- **WORK REQUIRED**
In the listing below, print exactly the lines between the line holding "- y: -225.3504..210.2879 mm" and the line holding "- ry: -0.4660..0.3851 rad", inclusive, and no more.

--- EXERCISE DATA Enclosed Below ---

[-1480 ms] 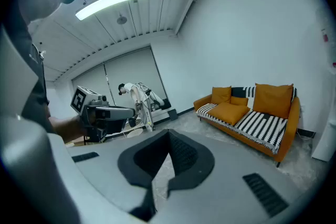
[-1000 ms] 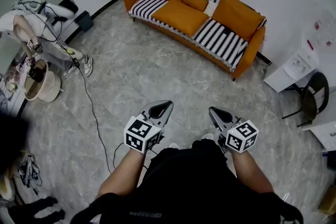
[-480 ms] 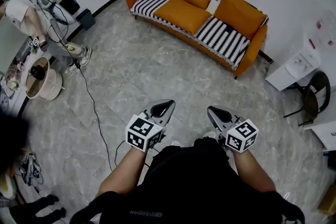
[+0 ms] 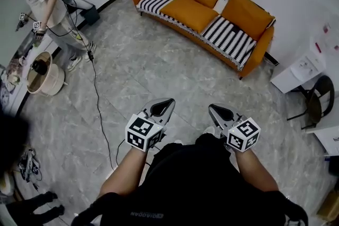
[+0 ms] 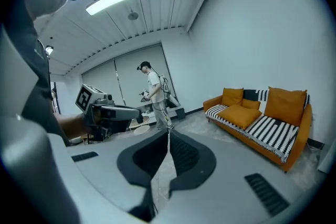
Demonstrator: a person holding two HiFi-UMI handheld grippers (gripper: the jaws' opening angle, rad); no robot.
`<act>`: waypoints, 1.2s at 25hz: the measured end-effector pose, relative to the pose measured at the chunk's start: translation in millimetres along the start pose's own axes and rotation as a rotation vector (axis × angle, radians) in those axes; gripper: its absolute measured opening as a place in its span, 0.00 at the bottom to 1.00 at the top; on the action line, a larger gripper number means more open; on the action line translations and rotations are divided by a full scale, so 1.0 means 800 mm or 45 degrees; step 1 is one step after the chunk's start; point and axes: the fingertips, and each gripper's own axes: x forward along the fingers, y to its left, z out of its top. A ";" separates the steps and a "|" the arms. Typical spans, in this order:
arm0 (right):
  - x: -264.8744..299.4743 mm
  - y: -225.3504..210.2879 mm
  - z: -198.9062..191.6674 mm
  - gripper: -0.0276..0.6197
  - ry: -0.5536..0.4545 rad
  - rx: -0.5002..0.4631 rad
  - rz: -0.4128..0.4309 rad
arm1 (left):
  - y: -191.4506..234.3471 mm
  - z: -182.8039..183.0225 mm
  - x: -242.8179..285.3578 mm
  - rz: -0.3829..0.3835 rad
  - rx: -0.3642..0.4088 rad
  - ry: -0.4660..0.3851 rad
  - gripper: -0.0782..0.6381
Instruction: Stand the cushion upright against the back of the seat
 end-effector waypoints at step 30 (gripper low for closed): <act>0.207 -0.104 0.073 0.10 0.031 0.080 0.052 | 0.189 0.045 0.040 0.170 -0.086 0.028 0.13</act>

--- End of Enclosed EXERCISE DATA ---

- **RESPONSE FOR THIS EXERCISE**
  - y: -225.3504..210.2879 mm
  - z: -198.9062..191.6674 mm
  - gripper: -0.0276..0.6197
  - ry: -0.5536..0.4545 rad
  - rx: -0.5002..0.4631 rad
  - rz: -0.4128..0.4309 rad
arm1 (left):
  - y: -191.4506..234.3471 mm
  - z: -182.8039..183.0225 mm
  - x: -242.8179..285.3578 mm
  - rz: -0.3829..0.3835 rad
  - rx: -0.3642..0.4088 rad
  - ry: -0.4660..0.3851 rad

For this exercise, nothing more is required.